### Assignment
The records are to be reproduced verbatim.

### Data for review
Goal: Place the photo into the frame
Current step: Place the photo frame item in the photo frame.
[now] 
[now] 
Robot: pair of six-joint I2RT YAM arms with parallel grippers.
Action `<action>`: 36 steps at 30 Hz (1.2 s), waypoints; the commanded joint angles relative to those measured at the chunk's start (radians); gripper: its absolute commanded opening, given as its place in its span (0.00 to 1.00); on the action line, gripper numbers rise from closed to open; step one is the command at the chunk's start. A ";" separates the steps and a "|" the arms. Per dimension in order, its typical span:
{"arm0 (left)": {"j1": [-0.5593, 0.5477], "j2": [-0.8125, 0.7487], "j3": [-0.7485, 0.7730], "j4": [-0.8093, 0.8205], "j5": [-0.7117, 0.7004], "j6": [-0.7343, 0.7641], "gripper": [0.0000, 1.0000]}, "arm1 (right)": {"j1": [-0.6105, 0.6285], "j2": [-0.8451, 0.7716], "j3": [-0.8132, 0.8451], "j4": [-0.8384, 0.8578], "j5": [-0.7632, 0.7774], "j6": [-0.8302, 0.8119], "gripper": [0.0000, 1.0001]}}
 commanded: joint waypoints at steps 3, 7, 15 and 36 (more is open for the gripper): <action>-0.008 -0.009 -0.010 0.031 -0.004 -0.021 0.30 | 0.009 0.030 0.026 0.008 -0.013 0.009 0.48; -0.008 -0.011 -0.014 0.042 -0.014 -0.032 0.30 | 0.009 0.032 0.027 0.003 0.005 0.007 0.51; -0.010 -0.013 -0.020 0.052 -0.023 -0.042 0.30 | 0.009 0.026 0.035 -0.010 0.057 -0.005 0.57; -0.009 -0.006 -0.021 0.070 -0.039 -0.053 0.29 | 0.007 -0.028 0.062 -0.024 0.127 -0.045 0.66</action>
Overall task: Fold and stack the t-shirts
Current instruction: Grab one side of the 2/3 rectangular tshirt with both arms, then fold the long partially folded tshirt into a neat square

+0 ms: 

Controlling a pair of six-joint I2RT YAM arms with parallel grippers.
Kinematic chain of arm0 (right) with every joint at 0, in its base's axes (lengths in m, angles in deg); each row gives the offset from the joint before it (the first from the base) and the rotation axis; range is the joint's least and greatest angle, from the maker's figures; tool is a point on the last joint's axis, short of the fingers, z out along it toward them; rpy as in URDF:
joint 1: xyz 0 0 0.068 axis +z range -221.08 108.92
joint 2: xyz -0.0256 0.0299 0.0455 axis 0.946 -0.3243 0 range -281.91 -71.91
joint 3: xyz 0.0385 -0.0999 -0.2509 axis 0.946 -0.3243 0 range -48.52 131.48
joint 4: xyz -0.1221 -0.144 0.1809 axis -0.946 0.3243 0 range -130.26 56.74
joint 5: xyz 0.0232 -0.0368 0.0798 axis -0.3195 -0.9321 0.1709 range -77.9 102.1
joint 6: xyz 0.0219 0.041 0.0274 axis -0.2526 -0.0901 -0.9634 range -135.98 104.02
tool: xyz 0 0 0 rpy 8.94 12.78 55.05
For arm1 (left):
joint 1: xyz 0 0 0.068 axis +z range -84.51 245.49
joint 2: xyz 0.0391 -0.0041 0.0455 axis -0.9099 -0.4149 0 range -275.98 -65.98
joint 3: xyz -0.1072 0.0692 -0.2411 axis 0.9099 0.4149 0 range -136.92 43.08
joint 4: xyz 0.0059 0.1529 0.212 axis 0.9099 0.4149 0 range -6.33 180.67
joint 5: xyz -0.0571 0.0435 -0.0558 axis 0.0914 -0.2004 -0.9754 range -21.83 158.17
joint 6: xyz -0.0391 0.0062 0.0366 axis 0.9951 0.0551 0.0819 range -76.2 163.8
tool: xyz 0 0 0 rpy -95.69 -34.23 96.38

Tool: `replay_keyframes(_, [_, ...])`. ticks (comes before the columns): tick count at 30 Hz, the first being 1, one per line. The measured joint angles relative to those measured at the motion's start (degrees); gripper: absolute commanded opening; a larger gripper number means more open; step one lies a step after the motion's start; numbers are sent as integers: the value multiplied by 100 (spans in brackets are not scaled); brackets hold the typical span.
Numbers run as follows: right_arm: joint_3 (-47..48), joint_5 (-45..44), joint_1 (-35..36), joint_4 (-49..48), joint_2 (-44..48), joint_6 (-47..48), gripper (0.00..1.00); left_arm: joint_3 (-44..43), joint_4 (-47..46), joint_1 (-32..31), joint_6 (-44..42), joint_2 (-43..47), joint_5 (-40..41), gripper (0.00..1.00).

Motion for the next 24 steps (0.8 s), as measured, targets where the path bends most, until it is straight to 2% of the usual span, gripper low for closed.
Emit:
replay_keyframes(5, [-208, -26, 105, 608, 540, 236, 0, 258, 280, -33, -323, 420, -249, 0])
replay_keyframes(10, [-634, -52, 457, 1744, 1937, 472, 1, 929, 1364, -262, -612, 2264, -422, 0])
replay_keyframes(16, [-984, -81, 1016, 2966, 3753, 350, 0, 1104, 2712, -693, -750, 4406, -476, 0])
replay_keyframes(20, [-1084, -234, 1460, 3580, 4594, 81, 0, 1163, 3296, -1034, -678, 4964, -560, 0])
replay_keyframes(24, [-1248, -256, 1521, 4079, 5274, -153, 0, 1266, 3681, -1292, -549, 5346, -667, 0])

### Final answer
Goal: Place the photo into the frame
Current step: Place the photo frame item in the photo frame.
[now] 
[now] 
Robot: pair of six-joint I2RT YAM arms with parallel grippers.
Action `<action>`: 36 steps at 30 Hz (1.2 s), waypoints; the commanded joint angles relative to those measured at the chunk's start (radians); gripper: its absolute commanded opening, given as its place in its span (0.00 to 1.00); on the action line, gripper numbers rise from closed to open; step one is the command at the chunk's start. A ";" separates the steps and a "|" the arms. Per dimension in order, its typical span:
{"arm0 (left)": {"j1": [-0.5593, 0.5477], "j2": [-0.8125, 0.7487], "j3": [-0.7485, 0.7730], "j4": [-0.8093, 0.8205], "j5": [-0.7117, 0.7004], "j6": [-0.7343, 0.7641], "gripper": [0.0000, 1.0000]}, "arm1 (right)": {"j1": [-0.6105, 0.6285], "j2": [-0.8451, 0.7716], "j3": [-0.8132, 0.8451], "j4": [-0.8384, 0.8578], "j5": [-0.7632, 0.7774], "j6": [-0.8302, 0.8119], "gripper": [0.0000, 1.0001]}}
 commanded: joint waypoints at steps 3, 7, 15 and 36 (more is open for the gripper): <action>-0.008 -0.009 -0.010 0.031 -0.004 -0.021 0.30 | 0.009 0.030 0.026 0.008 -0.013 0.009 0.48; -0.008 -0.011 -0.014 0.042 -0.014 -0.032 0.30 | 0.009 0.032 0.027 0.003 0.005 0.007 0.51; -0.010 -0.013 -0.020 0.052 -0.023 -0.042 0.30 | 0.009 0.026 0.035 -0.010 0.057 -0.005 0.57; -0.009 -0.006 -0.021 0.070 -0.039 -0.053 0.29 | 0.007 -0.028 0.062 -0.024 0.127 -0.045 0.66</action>
Overall task: Fold and stack the t-shirts
Current instruction: Grab one side of the 2/3 rectangular tshirt with both arms, then fold the long partially folded tshirt into a neat square

+0 ms: 

Controlling a pair of six-joint I2RT YAM arms with parallel grippers.
Kinematic chain of arm0 (right) with every joint at 0, in its base's axes (lengths in m, angles in deg); each row gives the offset from the joint before it (the first from the base) and the rotation axis; range is the joint's least and greatest angle, from the maker's figures; tool is a point on the last joint's axis, short of the fingers, z out along it toward them; rpy as in URDF:
joint 1: xyz 0 0 0.068 axis +z range -221.08 108.92
joint 2: xyz -0.0256 0.0299 0.0455 axis 0.946 -0.3243 0 range -281.91 -71.91
joint 3: xyz 0.0385 -0.0999 -0.2509 axis 0.946 -0.3243 0 range -48.52 131.48
joint 4: xyz -0.1221 -0.144 0.1809 axis -0.946 0.3243 0 range -130.26 56.74
joint 5: xyz 0.0232 -0.0368 0.0798 axis -0.3195 -0.9321 0.1709 range -77.9 102.1
joint 6: xyz 0.0219 0.041 0.0274 axis -0.2526 -0.0901 -0.9634 range -135.98 104.02
tool: xyz 0 0 0 rpy 8.94 12.78 55.05
For arm1 (left):
joint 1: xyz 0 0 0.068 axis +z range -84.51 245.49
joint 2: xyz 0.0391 -0.0041 0.0455 axis -0.9099 -0.4149 0 range -275.98 -65.98
joint 3: xyz -0.1072 0.0692 -0.2411 axis 0.9099 0.4149 0 range -136.92 43.08
joint 4: xyz 0.0059 0.1529 0.212 axis 0.9099 0.4149 0 range -6.33 180.67
joint 5: xyz -0.0571 0.0435 -0.0558 axis 0.0914 -0.2004 -0.9754 range -21.83 158.17
joint 6: xyz -0.0391 0.0062 0.0366 axis 0.9951 0.0551 0.0819 range -76.2 163.8
tool: xyz 0 0 0 rpy -95.69 -34.23 96.38

Tool: `replay_keyframes(_, [_, ...])`. ticks (comes before the columns): tick count at 30 Hz, the first being 1, one per line. The measured joint angles relative to those measured at the motion's start (degrees); gripper: absolute commanded opening; a larger gripper number means more open; step one lies a step after the motion's start; numbers are sent as integers: the value multiplied by 100 (spans in brackets are not scaled); brackets hold the typical span.
Numbers run as follows: right_arm: joint_3 (-47..48), joint_5 (-45..44), joint_1 (-35..36), joint_4 (-49..48), joint_2 (-44..48), joint_6 (-47..48), gripper (0.00..1.00); left_arm: joint_3 (-44..43), joint_4 (-47..46), joint_1 (-32..31), joint_6 (-44..42), joint_2 (-43..47), joint_5 (-40..41), gripper (0.00..1.00).

Motion for the next 24 steps (0.8 s), as measured, targets where the path bends most, until it is straight to 2% of the usual span, gripper low for closed.
Emit:
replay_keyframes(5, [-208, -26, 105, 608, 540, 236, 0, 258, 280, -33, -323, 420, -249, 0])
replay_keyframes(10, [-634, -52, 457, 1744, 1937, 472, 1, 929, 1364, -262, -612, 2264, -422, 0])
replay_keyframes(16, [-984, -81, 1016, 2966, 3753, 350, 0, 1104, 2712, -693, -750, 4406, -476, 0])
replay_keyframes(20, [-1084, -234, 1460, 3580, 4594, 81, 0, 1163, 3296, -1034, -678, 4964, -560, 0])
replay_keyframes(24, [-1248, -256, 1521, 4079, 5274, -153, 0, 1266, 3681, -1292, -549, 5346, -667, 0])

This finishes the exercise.